= What is needed =
In the entries below, the line with "Q: Point out the white paper" marks the start. Return it and every following line exactly, ending with the last.

[Stored dataset items]
☆ ☆ ☆ ☆

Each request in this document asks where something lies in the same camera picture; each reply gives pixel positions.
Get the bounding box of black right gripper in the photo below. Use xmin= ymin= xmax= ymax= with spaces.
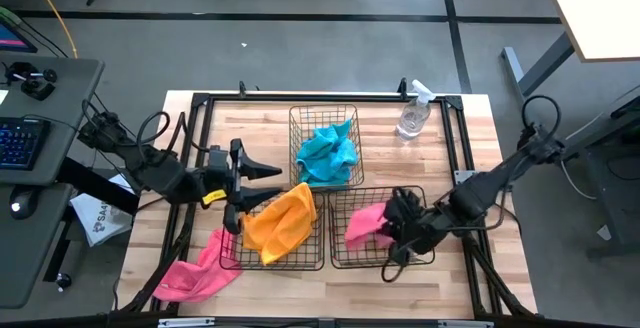
xmin=382 ymin=187 xmax=444 ymax=270

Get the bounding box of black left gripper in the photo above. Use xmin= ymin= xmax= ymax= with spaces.
xmin=203 ymin=137 xmax=284 ymax=236

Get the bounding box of pink microfiber towel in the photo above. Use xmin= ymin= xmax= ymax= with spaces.
xmin=343 ymin=201 xmax=397 ymax=252
xmin=152 ymin=227 xmax=245 ymax=303

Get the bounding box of orange microfiber towel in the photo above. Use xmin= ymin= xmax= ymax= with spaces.
xmin=241 ymin=181 xmax=318 ymax=266

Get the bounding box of clear spray bottle white trigger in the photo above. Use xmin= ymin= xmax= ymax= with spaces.
xmin=394 ymin=78 xmax=437 ymax=143

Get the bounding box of white printed bag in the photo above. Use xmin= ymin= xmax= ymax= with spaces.
xmin=69 ymin=173 xmax=137 ymax=248

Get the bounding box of grey table leg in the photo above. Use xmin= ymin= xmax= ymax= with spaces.
xmin=501 ymin=31 xmax=576 ymax=99

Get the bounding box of grey side desk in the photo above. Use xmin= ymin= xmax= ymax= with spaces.
xmin=0 ymin=55 xmax=106 ymax=310

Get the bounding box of black computer mouse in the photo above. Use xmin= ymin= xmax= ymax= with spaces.
xmin=8 ymin=187 xmax=40 ymax=220

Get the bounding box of black backlit keyboard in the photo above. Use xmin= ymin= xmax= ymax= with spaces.
xmin=0 ymin=116 xmax=52 ymax=172

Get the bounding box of black clamp device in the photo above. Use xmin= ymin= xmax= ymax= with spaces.
xmin=3 ymin=61 xmax=59 ymax=102

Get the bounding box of computer monitor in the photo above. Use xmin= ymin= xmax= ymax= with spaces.
xmin=0 ymin=15 xmax=39 ymax=54

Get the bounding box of white table top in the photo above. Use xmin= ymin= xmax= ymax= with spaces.
xmin=539 ymin=0 xmax=640 ymax=63

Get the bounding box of wide black wire basket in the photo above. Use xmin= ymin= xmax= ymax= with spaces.
xmin=327 ymin=185 xmax=436 ymax=270
xmin=218 ymin=187 xmax=326 ymax=272

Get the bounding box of narrow black wire basket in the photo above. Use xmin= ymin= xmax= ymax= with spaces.
xmin=288 ymin=103 xmax=365 ymax=190

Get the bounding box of silver metal bracket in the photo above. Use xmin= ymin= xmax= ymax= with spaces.
xmin=453 ymin=169 xmax=477 ymax=187

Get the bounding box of black aluminium table frame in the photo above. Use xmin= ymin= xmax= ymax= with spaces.
xmin=112 ymin=80 xmax=539 ymax=322

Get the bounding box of white cable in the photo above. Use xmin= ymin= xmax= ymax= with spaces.
xmin=558 ymin=111 xmax=607 ymax=202

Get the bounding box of yellow cable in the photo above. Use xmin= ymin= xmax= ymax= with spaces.
xmin=24 ymin=0 xmax=80 ymax=59

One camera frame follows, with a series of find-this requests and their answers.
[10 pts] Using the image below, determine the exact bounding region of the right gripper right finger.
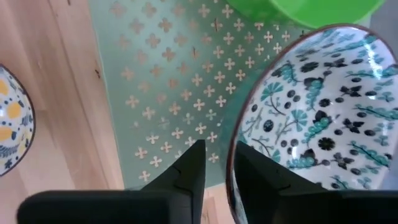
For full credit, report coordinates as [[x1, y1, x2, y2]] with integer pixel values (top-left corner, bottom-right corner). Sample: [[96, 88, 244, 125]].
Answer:
[[233, 140, 327, 224]]

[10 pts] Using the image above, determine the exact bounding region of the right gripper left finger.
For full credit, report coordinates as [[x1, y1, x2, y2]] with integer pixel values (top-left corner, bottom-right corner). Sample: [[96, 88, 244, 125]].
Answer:
[[139, 139, 206, 224]]

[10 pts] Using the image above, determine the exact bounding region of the teal patterned ceramic bowl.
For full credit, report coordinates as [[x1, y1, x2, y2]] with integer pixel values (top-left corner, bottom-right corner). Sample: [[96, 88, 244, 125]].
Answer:
[[225, 24, 398, 224]]

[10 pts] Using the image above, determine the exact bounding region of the green plastic bowl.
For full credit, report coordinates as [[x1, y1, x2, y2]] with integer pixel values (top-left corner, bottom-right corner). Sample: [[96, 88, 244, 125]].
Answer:
[[225, 0, 386, 30]]

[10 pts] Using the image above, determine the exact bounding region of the yellow patterned ceramic bowl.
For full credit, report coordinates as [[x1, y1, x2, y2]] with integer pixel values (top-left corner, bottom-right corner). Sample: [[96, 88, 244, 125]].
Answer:
[[0, 63, 37, 177]]

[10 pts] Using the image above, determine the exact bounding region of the green perforated metal shelf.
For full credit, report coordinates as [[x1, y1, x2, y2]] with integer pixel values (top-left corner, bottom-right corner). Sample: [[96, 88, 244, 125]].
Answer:
[[88, 0, 371, 190]]

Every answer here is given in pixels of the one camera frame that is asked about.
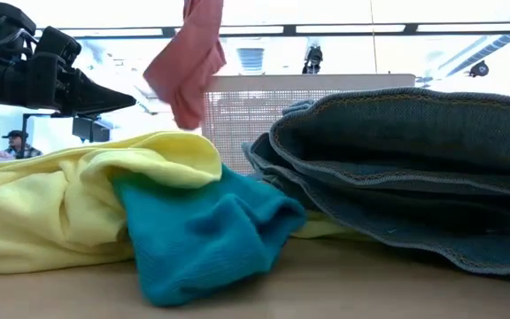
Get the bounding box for black ceiling spotlight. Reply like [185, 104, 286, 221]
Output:
[467, 60, 490, 79]

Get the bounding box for black frame-mounted camera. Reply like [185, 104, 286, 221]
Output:
[302, 43, 325, 75]

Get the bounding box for black crossbar with light strips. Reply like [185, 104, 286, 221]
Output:
[35, 20, 510, 40]

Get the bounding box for plain teal sock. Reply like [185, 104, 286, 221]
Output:
[112, 163, 307, 307]

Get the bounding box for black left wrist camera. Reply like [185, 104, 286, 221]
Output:
[35, 25, 82, 67]

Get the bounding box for black stand frame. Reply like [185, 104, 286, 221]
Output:
[19, 112, 113, 160]

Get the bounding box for person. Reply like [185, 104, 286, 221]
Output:
[1, 129, 43, 160]

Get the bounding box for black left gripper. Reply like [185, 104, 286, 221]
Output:
[0, 51, 138, 118]

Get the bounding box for pink cloth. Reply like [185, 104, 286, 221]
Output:
[143, 0, 228, 131]

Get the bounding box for white perforated plastic basket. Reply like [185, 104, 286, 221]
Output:
[201, 73, 417, 176]

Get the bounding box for yellow garment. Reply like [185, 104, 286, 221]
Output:
[0, 130, 224, 275]
[290, 210, 371, 243]

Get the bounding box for ribbed silver ceiling duct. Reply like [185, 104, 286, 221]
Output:
[236, 47, 266, 74]

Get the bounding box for thin vertical cord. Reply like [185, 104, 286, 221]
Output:
[368, 0, 378, 74]

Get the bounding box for blue denim jeans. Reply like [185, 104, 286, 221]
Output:
[241, 87, 510, 276]

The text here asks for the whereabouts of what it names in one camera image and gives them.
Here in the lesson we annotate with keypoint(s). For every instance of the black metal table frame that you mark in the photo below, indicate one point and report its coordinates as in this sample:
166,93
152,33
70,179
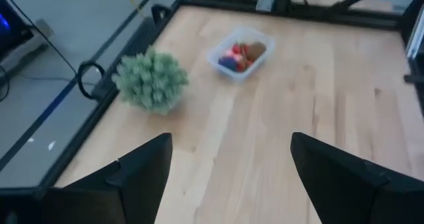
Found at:
331,17

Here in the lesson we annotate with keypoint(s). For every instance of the green potted succulent plant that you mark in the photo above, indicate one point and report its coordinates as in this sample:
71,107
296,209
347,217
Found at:
150,81

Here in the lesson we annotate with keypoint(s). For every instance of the brown toy kiwi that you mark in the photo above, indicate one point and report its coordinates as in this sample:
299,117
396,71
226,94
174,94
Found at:
256,49

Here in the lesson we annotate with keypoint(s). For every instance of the grey equipment box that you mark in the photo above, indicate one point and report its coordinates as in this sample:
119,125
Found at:
13,28

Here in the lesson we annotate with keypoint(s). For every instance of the purple toy grapes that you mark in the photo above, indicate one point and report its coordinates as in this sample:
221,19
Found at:
228,63

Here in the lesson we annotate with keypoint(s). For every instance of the light pink toy lychee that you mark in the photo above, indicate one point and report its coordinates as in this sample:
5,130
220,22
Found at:
233,55

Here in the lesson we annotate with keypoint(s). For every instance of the white paper scrap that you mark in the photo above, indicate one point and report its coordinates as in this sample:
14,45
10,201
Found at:
51,145
30,139

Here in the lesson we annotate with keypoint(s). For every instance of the clear plastic tupperware container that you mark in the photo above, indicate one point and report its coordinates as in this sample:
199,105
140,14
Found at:
265,38

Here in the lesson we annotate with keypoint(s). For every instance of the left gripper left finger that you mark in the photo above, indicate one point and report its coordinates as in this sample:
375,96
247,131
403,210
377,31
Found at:
142,187

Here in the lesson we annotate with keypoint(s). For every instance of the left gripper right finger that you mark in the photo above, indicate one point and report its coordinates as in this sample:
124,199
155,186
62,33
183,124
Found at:
338,191

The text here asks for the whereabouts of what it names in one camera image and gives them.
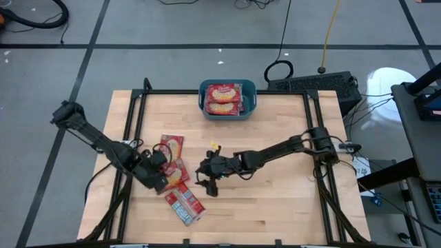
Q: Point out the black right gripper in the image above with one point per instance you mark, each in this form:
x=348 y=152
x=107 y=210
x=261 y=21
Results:
x=224 y=165

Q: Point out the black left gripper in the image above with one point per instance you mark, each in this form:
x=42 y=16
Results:
x=151 y=172

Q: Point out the black caster wheel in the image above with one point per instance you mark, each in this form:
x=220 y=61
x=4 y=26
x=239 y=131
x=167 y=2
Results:
x=402 y=237

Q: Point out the black device with blue screen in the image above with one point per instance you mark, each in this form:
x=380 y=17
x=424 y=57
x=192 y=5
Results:
x=427 y=106

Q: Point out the white round stool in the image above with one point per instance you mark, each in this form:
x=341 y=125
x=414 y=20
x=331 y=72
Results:
x=389 y=82

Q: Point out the small yellow tag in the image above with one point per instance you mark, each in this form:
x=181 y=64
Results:
x=215 y=145

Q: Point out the black table beam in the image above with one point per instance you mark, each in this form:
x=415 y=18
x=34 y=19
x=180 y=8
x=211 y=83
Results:
x=389 y=174

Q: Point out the dark keyboard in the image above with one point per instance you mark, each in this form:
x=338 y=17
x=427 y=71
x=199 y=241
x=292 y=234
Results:
x=435 y=201

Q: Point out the teal plastic basket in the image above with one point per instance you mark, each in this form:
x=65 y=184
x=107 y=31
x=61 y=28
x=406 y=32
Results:
x=249 y=100

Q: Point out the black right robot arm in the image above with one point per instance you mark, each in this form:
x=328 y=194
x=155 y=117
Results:
x=275 y=151

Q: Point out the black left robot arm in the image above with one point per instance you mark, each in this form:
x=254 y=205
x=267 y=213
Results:
x=100 y=141

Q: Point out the black pole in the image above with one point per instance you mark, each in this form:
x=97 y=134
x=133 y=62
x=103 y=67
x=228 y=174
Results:
x=427 y=77

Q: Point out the small blue object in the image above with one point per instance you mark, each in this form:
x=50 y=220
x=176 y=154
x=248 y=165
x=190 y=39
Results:
x=377 y=199

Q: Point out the black aluminium table frame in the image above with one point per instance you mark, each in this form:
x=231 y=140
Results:
x=165 y=92

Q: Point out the orange black shop vacuum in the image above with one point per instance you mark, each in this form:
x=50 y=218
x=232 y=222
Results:
x=1 y=21

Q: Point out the grey side table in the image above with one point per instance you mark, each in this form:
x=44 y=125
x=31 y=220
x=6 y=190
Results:
x=423 y=144

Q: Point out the white paper label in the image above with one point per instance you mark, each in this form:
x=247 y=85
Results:
x=361 y=168

☆ ☆ ☆ ☆

= Output of the task =
Q: Point out the white paper label in the image above with one point per instance you mark, each in this form:
x=247 y=85
Results:
x=361 y=168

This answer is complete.